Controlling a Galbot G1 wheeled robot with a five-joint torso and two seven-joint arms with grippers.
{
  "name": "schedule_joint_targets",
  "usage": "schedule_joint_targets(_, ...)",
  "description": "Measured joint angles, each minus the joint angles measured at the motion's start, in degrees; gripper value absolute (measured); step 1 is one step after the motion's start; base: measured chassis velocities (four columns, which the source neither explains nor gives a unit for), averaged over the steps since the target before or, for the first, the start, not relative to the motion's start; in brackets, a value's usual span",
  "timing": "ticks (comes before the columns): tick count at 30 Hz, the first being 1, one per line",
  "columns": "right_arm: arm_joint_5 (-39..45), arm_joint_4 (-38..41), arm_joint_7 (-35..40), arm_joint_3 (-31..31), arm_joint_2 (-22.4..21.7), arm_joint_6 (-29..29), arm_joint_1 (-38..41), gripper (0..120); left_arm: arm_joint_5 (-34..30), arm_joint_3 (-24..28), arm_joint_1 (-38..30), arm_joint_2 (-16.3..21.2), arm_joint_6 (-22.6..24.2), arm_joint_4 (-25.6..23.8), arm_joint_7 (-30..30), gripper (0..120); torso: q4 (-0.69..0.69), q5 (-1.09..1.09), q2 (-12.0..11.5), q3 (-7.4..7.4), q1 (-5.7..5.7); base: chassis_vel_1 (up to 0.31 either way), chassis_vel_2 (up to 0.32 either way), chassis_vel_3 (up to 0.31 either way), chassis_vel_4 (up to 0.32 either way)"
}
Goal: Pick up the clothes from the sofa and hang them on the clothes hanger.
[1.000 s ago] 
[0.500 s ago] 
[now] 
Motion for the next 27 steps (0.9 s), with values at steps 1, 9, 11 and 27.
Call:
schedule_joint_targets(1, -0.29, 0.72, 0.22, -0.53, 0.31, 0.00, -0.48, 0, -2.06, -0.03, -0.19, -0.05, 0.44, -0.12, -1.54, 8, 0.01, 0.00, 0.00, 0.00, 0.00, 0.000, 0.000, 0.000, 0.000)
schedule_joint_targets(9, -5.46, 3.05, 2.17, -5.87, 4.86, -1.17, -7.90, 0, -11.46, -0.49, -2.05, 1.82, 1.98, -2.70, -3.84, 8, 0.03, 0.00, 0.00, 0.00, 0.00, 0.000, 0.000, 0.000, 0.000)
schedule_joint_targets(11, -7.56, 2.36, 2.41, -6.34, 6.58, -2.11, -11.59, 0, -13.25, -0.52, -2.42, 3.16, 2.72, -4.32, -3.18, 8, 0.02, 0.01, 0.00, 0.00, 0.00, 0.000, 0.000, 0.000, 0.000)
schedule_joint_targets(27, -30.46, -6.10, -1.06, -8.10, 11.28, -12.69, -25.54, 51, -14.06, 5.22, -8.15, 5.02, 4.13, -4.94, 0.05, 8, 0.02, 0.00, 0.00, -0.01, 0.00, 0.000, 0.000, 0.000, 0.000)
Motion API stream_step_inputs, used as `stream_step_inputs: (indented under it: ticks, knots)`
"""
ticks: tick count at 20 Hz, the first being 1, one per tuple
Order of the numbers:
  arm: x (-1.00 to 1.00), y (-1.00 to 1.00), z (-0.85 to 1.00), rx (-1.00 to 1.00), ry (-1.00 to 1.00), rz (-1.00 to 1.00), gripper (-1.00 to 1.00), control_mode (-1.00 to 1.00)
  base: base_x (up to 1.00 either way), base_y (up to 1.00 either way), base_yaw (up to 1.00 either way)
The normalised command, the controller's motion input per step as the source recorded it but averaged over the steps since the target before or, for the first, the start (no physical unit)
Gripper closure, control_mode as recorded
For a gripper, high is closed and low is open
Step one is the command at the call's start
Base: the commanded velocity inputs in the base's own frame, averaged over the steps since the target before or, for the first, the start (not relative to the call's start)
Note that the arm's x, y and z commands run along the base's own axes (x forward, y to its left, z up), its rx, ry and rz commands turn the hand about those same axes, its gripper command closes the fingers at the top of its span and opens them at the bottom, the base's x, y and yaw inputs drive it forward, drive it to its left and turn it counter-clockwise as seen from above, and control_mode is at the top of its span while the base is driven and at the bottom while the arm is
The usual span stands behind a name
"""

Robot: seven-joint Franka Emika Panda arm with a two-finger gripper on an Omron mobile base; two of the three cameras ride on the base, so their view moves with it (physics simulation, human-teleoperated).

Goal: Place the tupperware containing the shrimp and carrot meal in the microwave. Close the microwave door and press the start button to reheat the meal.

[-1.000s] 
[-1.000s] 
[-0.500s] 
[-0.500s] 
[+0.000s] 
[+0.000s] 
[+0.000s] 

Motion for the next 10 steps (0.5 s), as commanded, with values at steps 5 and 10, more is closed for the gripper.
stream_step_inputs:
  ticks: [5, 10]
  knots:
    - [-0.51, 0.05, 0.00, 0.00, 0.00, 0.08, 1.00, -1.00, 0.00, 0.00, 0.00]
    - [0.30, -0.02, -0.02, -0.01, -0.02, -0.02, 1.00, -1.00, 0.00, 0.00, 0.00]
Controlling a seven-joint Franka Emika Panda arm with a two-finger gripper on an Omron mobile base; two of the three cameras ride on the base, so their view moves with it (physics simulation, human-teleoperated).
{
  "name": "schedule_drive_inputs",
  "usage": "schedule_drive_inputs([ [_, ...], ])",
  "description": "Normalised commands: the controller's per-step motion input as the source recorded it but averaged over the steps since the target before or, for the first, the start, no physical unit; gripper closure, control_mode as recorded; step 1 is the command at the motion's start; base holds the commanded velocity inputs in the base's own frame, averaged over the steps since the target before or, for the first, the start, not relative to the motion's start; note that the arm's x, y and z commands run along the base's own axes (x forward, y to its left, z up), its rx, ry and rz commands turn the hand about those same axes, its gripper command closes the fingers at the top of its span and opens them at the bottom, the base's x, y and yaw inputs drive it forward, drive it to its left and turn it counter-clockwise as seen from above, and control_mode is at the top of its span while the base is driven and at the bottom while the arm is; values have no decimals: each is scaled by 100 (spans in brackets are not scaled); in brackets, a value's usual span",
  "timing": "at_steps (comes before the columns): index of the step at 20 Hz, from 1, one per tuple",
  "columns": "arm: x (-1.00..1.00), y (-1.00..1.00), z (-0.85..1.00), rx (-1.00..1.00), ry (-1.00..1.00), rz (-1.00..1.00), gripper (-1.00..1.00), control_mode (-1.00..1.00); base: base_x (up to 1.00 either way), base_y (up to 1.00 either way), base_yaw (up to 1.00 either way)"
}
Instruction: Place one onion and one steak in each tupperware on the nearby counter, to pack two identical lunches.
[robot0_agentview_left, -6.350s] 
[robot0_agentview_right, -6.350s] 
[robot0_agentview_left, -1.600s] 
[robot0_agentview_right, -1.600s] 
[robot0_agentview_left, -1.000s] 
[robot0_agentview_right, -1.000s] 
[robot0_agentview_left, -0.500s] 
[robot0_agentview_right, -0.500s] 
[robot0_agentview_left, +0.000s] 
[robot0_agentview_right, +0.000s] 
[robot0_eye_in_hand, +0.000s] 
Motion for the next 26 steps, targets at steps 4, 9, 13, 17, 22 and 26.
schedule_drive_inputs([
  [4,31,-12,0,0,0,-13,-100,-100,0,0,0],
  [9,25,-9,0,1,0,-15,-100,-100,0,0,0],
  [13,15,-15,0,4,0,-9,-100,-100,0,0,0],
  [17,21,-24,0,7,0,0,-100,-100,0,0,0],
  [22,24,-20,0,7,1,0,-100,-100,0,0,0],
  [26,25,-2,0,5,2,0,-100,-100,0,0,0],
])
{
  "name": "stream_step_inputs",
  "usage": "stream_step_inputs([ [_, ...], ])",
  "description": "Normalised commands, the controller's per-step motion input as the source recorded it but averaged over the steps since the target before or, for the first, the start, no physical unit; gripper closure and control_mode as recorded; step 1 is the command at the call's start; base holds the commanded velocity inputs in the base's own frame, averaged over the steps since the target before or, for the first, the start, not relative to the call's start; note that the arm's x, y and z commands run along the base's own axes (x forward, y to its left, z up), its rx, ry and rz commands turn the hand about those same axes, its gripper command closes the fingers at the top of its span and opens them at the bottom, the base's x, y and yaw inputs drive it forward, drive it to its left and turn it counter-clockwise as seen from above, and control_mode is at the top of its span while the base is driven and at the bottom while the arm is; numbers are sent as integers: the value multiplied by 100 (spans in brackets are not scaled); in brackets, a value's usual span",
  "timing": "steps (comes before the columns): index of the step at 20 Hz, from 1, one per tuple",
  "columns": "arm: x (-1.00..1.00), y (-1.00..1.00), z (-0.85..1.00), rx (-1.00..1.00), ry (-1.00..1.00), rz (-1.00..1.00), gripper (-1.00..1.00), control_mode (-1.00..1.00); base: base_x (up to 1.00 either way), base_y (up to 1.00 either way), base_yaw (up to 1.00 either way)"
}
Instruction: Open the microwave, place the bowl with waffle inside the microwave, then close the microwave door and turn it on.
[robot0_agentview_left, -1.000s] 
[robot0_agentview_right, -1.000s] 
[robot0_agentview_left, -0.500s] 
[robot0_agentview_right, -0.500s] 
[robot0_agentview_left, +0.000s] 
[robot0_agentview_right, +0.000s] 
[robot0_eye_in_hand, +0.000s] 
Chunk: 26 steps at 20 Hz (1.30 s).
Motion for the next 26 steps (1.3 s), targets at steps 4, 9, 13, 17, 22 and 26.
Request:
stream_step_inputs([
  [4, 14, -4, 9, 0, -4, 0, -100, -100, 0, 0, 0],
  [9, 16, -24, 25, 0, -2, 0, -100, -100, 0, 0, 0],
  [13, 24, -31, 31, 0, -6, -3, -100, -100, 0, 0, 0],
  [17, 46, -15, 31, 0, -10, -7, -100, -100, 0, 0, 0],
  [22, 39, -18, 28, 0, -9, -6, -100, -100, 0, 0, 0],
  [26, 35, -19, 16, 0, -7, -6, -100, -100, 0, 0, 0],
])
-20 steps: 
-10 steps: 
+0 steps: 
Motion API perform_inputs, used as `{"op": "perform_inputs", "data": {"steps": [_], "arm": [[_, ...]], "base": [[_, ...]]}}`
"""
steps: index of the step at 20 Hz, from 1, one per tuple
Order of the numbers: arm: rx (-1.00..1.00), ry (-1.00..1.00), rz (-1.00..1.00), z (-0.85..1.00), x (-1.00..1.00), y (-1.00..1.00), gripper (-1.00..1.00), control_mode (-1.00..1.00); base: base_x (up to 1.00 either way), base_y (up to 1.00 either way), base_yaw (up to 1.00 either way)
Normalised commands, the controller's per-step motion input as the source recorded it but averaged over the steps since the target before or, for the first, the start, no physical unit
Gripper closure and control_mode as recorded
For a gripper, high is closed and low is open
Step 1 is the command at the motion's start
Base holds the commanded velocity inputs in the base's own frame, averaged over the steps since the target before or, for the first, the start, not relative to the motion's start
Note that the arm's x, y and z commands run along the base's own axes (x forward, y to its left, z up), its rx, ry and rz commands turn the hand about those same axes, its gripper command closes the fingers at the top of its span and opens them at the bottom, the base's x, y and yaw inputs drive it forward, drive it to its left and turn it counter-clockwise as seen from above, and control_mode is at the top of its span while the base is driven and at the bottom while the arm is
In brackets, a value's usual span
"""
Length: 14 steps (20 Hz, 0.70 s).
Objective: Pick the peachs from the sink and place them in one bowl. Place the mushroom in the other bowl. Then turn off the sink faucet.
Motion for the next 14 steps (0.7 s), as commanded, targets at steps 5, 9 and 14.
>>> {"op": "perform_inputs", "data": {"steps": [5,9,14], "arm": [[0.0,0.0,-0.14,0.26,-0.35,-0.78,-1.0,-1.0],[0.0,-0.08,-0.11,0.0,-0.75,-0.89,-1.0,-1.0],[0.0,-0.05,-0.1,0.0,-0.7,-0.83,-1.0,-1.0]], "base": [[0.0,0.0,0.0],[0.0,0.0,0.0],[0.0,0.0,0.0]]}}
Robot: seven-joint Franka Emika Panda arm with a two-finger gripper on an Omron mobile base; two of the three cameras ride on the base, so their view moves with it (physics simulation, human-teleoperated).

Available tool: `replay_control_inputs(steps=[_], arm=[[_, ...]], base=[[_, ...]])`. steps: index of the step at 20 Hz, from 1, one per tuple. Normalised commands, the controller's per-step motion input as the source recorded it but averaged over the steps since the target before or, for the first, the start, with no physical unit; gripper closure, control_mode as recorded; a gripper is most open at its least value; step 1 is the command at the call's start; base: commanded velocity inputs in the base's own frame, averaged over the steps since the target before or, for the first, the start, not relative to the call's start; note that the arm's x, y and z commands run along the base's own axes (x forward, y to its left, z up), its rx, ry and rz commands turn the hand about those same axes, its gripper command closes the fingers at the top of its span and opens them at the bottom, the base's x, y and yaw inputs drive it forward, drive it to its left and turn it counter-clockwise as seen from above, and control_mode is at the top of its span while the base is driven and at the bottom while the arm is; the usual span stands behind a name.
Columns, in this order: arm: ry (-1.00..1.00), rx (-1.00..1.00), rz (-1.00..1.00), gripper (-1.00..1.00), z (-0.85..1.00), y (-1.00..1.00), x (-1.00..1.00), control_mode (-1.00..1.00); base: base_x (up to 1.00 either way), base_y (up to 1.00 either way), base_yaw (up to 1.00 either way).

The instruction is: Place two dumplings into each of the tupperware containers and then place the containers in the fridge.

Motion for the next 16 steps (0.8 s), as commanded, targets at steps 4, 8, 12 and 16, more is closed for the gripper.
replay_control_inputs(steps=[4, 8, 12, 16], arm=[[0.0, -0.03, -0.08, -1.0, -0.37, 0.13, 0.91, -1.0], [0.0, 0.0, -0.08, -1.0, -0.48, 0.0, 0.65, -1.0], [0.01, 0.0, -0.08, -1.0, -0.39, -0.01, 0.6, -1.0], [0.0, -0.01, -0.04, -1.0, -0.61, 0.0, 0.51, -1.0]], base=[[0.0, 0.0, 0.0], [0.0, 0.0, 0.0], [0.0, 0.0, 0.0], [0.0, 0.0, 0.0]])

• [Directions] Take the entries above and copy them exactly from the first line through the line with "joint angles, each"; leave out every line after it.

• [Response for this exercise]
Controlling a Galbot G1 wheeled robot with a five-joint torso and two seven-joint arms with grippers.
{
  "name": "schedule_joint_targets",
  "usage": "schedule_joint_targets(_, ...)",
  "description": "Measured joint angles, each minus the joint angles measured at the motion's start, in degrees; gripper value absolute (measured); step 1 is one step after the motion's start; base: measured chassis velocities (four columns, which the source neither explains nor gives a unit for), averaged over the steps since the target before or, for the first, the start, not relative to the motion's start; in brackets, a value's usual span",

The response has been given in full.